The Judge, in summing up to the Jury, lent heavily on the low character of the chief prosecution witness, a tinker, William Chisholm, who had seen his mother-in-law die during the evictions. The middle-class jury brought back a Not Guilty verdict in just 15 minutes. The Jury had been bought; bribed by the rich and powerful Lord and Lady Sutherland, although this could not be proven at the time. The Sheriff-Substitute was driven from office, and even sued by Sellar, and simply disappeared. Sellar was a free man.

No compensation was paid in respect of homes destroyed, far less the personal possessions destroyed. Lord Stafford could have easily cleared his estates in a far more humane way, for his possessions were vast. Perhaps they could have been given the time to resettle on the coasts, although that land might have been useless, at least it would have been an attempt. No attempt appears to have ever been made, one wasn't needed for these savage 'Highland barbarians'.

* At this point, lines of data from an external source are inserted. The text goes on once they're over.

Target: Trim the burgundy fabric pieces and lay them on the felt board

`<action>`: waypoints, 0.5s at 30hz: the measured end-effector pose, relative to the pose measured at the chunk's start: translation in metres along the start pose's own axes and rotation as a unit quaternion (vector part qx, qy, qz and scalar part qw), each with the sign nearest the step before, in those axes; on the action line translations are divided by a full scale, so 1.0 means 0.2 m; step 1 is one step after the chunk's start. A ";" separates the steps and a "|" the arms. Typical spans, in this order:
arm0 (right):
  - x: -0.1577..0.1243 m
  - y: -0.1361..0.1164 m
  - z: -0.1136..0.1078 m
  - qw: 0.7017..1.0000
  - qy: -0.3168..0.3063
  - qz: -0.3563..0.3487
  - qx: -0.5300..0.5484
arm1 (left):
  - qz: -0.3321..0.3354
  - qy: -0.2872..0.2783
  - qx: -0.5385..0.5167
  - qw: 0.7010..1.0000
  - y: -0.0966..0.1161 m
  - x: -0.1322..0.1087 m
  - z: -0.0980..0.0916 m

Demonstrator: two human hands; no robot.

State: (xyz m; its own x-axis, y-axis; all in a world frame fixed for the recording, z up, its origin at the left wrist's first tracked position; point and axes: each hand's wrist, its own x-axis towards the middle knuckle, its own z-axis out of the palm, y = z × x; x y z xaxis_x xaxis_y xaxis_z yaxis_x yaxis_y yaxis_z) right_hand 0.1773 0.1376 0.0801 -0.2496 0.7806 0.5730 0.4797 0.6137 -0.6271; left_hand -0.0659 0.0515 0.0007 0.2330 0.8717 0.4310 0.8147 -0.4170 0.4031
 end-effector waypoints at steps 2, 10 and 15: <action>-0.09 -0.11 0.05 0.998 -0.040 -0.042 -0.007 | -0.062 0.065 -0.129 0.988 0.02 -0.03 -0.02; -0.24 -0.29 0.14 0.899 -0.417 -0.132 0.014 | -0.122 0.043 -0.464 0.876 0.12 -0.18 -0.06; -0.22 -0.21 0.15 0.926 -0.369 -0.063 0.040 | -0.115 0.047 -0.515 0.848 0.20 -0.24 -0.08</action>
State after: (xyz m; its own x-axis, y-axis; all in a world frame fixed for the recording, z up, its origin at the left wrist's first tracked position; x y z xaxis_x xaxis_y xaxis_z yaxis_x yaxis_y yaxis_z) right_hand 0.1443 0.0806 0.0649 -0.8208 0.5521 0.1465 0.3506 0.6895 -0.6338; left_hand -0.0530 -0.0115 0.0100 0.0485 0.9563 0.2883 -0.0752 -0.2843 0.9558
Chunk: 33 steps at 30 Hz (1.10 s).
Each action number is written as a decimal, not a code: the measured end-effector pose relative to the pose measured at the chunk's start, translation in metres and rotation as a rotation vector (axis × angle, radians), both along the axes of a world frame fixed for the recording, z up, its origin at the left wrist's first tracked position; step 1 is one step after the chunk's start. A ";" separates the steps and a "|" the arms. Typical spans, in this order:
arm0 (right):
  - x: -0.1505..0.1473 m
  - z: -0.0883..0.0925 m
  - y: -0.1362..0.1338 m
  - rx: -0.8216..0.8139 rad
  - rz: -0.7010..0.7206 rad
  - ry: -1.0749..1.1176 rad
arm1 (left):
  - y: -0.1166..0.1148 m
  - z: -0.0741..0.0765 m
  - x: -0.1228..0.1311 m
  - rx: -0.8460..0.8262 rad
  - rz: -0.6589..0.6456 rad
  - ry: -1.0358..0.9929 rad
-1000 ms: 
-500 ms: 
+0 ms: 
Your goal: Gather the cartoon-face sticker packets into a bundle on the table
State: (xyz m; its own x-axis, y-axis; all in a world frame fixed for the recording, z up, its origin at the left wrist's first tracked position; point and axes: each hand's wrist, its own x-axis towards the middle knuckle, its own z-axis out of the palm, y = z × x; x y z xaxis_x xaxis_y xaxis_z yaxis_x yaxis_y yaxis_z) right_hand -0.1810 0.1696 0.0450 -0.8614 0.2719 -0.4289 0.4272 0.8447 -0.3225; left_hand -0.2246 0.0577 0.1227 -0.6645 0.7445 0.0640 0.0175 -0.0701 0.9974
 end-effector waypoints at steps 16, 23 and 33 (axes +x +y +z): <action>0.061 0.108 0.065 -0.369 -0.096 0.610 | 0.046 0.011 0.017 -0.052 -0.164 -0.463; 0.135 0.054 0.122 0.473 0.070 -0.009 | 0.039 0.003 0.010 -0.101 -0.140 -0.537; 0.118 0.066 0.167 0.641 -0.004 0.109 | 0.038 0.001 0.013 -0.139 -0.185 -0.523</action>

The fact is that, even though Patrick Sellar was brought to trial, even though it was a both a travesty and a miscarriage of justice, he was not the prime mover. His employers should have been in the dock with him. They should also – all of them- been found guilty – not of manslaughter, but of murder.
An ye harm none, do what ye will....
RedGlitter
Posts: 15777
Joined: Thu Dec 22, 2005 3:51 am

Nice people

Post by RedGlitter »

Wow. What a sickening event. Heinous and disgusting but also interesting. I enjoy learning about historical stuff like this. Thank you Chookie, for posting it.